On 25 July 1544, Philibert du Croc was appointed as échanson (cup-bearer) of the Dauphin, Duke of Brittany, who became Henry II, king of France in 1547. During this period, du Croc made multiple journeys as a king's envoy, notably to England, Piedmont, Scotland, Flanders, Calais and Boulogne. In 1558, he was invited by Francis, Duke of Guise to participate to the Cercamp conferences that would lead to the Peace of Cateau-Cambrésis. In 1559, after the death of King Henri II, who was succeeded by his son, Francis II, du Croc was sent to Edinburgh with letters from the king and Mary Stuart, his wife, to her mother, Mary of Guise, the queen regent of Scotland. These letters announced the arrival of the French troops sent to her rescue against the insurgent Protestants.

On 12 November 1559, Philibert was appointed as cup-bearer to the queen of France, Mary Stuart. He remained in her service until she returned to Scotland in August 1561, following the death of her husband Francis II, who was succeeded as king of France by his young brother Charles IX under the regency of his mother Catherine de Medici. Du Croc continued to serve in various diplomatic missions for the French crown.

He was sent to Scotland in February 1563 by Catherine de' Medici to announce to Mary Stuart the murder of her uncle Francis, Duke of Guise. He travelled to Scotland again in Scotland in May 1563, during the failed discussions with Mary Stuart about a potential marriage with Charles II, Archduke of Austria, son of Ferdinand I, Holy Roman Emperor.

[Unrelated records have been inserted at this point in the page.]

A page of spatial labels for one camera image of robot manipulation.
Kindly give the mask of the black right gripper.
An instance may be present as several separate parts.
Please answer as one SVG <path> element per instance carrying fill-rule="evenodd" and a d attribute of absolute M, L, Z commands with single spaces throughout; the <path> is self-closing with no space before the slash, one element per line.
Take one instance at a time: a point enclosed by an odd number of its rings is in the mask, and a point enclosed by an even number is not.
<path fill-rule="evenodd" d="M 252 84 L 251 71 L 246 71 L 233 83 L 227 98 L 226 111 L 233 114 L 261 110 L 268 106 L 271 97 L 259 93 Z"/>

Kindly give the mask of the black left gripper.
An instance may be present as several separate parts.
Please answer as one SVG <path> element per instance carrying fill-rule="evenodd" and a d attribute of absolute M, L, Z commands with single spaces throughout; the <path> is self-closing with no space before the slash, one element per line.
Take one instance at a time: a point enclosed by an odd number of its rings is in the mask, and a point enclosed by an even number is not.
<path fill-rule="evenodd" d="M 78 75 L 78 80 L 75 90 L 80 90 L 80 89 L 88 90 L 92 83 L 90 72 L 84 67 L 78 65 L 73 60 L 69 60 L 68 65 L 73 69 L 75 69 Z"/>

== Ambassador in Scotland: 1565-1567 ==
In 1565, Du Croc was appointed maître d'hôtel (master of the household) and conseiller ordinaire (member of the "Regular Council") to the king of France, when he was sent as ambassador to Mary Stuart in Scotland. He reported to Paris on the grave events surrounding the murder of David Rizzio, Mary's private secretary, on 5 March 1566, with the complicity on the king-consort Lord Darnley. After the birth on 19 June 1566 of the future James VI, son of Mary Stuart and Lord Darnley, Du Croc worked without success for the reconciliation of the royal spouses.

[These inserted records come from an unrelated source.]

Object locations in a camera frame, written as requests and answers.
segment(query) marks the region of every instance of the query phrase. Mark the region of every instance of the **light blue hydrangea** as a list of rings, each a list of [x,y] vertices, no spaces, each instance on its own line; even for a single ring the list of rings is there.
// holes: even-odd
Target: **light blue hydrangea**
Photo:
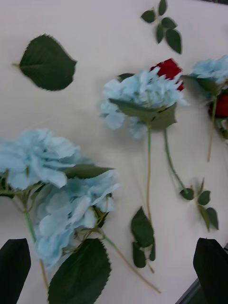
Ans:
[[[213,78],[218,85],[226,89],[228,87],[225,83],[228,80],[228,55],[218,60],[199,61],[192,68],[192,75],[197,78]]]
[[[178,90],[181,73],[173,80],[165,79],[165,75],[157,75],[159,67],[152,71],[142,71],[122,82],[111,80],[103,88],[104,102],[101,104],[101,115],[105,117],[107,126],[113,130],[120,128],[126,117],[118,106],[110,103],[109,99],[117,99],[134,103],[146,108],[170,107],[176,102],[188,105],[183,94]],[[137,117],[130,120],[130,134],[142,138],[147,132],[146,127]]]
[[[52,269],[62,256],[62,249],[74,241],[74,234],[83,228],[94,228],[97,217],[93,206],[102,212],[114,210],[114,184],[118,174],[109,170],[90,179],[69,179],[58,189],[47,185],[48,193],[37,211],[36,252],[46,269]]]
[[[24,131],[13,141],[0,139],[0,175],[8,170],[8,183],[15,189],[39,181],[61,188],[67,183],[62,171],[79,163],[93,162],[81,156],[78,146],[48,129]]]

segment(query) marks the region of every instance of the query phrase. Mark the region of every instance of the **green leaf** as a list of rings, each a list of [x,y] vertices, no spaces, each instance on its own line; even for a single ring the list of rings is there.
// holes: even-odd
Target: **green leaf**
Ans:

He was at Jedburgh with Mary during her illness in October 1566. On 17 December, he took part in the baptism of the prince at Stirling Castle by carrying him from his bedroom to the chapel together with the Count of Brienne, who was the representative of King Charles IX, the child's godfather. Du Croc acted as the representative of Emmanuel Philibert, Duke of Savoy. He described the events of the day in a letter to the Archbishop of Glasgow. Lord Darnley was at the castle, but remained in his lodging. Du Croc refused to meet him because he was not in the queen's favour, and sent a message that if Darnley came to his rooms, he would exit by another door.

Philibert du Croc announced to the king of France the murder on 10 February 1567 of Lord Darnley, and reported the terrible events taking place the same year: the marriage of Mary Stuart to Lord Bothwell, the conflict between the queen and the Scottish Confederate Lords and finally the surrender of the queen and her imprisonment at Lochleven Castle. Until the end, Du Croc attempted to act as conciliator and also requested unsuccessfully the authorisation to visit the captive queen at Lochleven. He left Scotland at the beginning of July 1567, judging then his presence as useless.

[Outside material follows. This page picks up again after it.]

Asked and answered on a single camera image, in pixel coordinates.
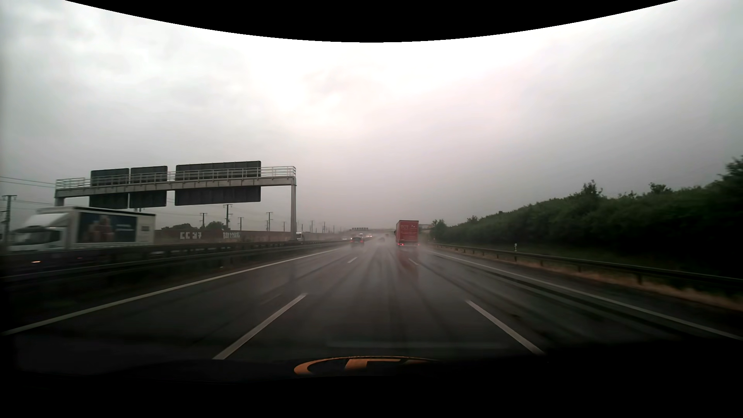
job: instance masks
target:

== Royal assignments: 1567-1572 ==
Back in France, Philibert du Croc continued to serve the crown during this troubled time of wars of religion. The king ordered him to return to Auvergne in October 1568 to help keep this province faithful to the crown. Du Croc most certainly had countless missions as negotiator related to Protestant matters. Among them, he went at the beginning of 1570 to La Rochelle, centre of the Protestant party, in order to reassure its inhabitants after their submission. In August of the same year, he is tasked with negotiating for Charles IX a loan from Parisian notables. At the end of 1571, when Catherine de Medici gets closer for a few months to the Protestant party, he is sent to the dukes Henri of Guise, Claude of Aumale and the Marquis of Maine in order to convey to them that they should refrain from coming to Court in too large a number.

== Ambassador in Scotland: 1572 ==

Philibert du Croc was appointed as Knight of the Order of Saint Michael by the king in 1572. He was sent again as ambassador to Scotland the same year. The king of France instructed him to work on stopping the fighting and on the reconciliation between the two opposing parties in the Scottish civil war. His mission also included to visit Mary Stuart, who was held prisoner in England in Sheffield Castle, and to ask Elizabeth I for her release and departure to France. Du Croc left France at the end of February 1572 for Scotland via England. Accompanied by the French Ambassador to England, Bertrand de Salignac de la Mothe-Fénelon, he pleaded with Queen Elizabeth for the release of Mary Stuart. Elizabeth was not inclined to let du Croc see Mary Stuart, or to send her to France, especially since a coded letter was intercepted a short time before by Elizabeth's agents. In this letter addressed to the Duke of Alba, Mary Stuart asked for the support of the King of Spain.
Du Croc had to wait in England until May 1572, after the signature of the treaty of alliance between France and England, for Queen Elizabeth to let him continue his journey towards Scotland for his peacemaking mission.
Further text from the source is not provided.